■ WHAT YOU NEED TO DO ■
Pull every line containing "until" out of the material below.
-- DATA FOR THIS TASK follows --
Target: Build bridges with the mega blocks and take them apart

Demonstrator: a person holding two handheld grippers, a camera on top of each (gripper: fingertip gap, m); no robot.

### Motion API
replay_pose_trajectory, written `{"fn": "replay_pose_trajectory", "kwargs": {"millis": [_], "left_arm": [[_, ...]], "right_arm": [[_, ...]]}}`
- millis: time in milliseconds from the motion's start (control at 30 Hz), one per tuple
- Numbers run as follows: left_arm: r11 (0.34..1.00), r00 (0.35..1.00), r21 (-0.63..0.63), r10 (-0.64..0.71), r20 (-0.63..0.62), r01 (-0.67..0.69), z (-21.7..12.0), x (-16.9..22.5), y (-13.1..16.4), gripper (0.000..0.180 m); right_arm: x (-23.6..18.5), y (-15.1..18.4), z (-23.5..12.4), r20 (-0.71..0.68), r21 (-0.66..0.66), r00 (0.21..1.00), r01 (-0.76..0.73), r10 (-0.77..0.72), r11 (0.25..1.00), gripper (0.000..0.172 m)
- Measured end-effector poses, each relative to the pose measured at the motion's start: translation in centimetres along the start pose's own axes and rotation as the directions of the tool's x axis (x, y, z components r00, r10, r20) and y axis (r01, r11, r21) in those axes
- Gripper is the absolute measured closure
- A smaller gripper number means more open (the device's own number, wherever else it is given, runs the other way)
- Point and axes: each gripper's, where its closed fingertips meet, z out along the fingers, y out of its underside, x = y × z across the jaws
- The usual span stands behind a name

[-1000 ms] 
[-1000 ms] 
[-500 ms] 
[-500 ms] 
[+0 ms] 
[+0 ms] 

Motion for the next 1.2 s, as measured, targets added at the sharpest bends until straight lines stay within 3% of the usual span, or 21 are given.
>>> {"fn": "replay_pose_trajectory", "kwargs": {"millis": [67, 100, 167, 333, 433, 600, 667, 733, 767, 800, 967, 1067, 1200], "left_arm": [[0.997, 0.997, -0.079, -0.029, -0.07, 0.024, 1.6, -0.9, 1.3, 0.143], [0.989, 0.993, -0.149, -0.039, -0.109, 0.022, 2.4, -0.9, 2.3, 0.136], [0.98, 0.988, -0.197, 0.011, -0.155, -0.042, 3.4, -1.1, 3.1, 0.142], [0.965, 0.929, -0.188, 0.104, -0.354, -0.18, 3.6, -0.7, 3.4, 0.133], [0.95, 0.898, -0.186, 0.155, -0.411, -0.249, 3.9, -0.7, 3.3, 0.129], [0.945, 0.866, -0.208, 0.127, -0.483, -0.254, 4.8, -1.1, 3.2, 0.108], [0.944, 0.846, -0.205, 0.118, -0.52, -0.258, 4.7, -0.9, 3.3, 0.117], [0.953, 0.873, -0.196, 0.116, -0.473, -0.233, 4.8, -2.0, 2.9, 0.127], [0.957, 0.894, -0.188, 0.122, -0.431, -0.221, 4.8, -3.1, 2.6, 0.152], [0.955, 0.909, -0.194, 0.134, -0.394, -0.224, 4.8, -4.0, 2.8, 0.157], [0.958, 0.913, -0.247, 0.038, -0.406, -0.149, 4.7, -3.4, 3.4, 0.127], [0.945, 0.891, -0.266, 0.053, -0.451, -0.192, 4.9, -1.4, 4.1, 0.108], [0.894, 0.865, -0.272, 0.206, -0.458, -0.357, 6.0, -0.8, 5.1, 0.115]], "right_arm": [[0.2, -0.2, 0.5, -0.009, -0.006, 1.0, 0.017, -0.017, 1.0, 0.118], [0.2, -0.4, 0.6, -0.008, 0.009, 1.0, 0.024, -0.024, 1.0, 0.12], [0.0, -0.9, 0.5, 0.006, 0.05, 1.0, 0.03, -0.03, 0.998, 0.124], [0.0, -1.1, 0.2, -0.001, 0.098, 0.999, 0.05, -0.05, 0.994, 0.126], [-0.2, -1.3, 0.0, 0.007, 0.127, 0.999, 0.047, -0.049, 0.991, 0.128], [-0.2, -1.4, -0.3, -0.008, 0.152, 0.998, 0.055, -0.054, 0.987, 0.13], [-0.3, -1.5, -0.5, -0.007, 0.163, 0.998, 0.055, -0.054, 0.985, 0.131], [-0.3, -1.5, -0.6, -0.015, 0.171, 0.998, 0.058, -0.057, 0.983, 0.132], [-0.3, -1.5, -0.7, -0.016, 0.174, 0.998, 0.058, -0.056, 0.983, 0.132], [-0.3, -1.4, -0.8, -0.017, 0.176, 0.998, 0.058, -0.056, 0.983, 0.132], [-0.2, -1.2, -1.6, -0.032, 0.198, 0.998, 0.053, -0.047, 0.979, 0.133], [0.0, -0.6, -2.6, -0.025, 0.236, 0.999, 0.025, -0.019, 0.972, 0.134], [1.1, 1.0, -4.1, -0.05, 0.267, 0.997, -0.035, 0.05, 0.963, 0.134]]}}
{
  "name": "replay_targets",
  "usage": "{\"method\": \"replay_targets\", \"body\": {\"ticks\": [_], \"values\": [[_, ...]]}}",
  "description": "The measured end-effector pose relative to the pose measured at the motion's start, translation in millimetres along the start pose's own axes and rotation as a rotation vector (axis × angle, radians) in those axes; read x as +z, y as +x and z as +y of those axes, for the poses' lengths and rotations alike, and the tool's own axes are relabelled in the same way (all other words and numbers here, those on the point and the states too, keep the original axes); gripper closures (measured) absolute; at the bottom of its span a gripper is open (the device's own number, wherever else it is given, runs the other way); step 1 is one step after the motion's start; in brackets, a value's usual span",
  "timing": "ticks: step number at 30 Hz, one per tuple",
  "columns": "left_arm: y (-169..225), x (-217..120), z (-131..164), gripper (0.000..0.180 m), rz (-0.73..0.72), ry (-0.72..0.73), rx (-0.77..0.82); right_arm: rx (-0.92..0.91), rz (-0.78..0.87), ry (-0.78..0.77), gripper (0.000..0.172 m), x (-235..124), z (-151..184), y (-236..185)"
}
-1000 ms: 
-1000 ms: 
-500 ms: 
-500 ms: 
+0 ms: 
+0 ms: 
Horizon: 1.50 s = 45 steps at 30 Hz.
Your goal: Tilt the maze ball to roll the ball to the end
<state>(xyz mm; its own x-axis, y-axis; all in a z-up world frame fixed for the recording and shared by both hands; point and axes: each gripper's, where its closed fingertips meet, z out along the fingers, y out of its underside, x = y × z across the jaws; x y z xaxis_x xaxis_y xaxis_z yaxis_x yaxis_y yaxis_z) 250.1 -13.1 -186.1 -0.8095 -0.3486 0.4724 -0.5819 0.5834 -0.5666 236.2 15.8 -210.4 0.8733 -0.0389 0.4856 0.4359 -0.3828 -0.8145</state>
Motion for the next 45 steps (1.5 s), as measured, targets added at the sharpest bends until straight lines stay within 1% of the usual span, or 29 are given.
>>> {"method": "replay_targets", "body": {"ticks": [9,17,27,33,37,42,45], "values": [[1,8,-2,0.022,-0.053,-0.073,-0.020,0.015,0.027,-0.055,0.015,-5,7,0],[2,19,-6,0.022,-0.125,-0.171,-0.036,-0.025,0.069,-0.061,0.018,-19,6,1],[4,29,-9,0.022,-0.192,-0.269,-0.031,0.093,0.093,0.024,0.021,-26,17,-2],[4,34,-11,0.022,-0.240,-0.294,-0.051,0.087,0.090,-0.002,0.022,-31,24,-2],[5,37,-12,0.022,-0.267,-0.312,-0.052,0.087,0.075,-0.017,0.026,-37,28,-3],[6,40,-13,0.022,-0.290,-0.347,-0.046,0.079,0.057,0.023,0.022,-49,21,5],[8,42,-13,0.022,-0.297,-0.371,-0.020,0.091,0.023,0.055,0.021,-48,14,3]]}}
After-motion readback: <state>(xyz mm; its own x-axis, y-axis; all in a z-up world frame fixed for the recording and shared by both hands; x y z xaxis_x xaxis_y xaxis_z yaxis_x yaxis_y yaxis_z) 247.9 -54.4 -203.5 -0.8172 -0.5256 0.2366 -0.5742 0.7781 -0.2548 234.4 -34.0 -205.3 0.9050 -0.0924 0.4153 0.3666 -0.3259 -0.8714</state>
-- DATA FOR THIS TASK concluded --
■ RESPONSE TO THIS TASK ■
Motion for the next 1.2 s, as measured, targets added at the sharpest bends until straight lines stay within 3% of the usual span, or 21 are given.
Motion for the next 45 steps (1.5 s), as measured, targets added at the sharpest bends until straight lines stay within 1% of the usual span, or 29 are given.

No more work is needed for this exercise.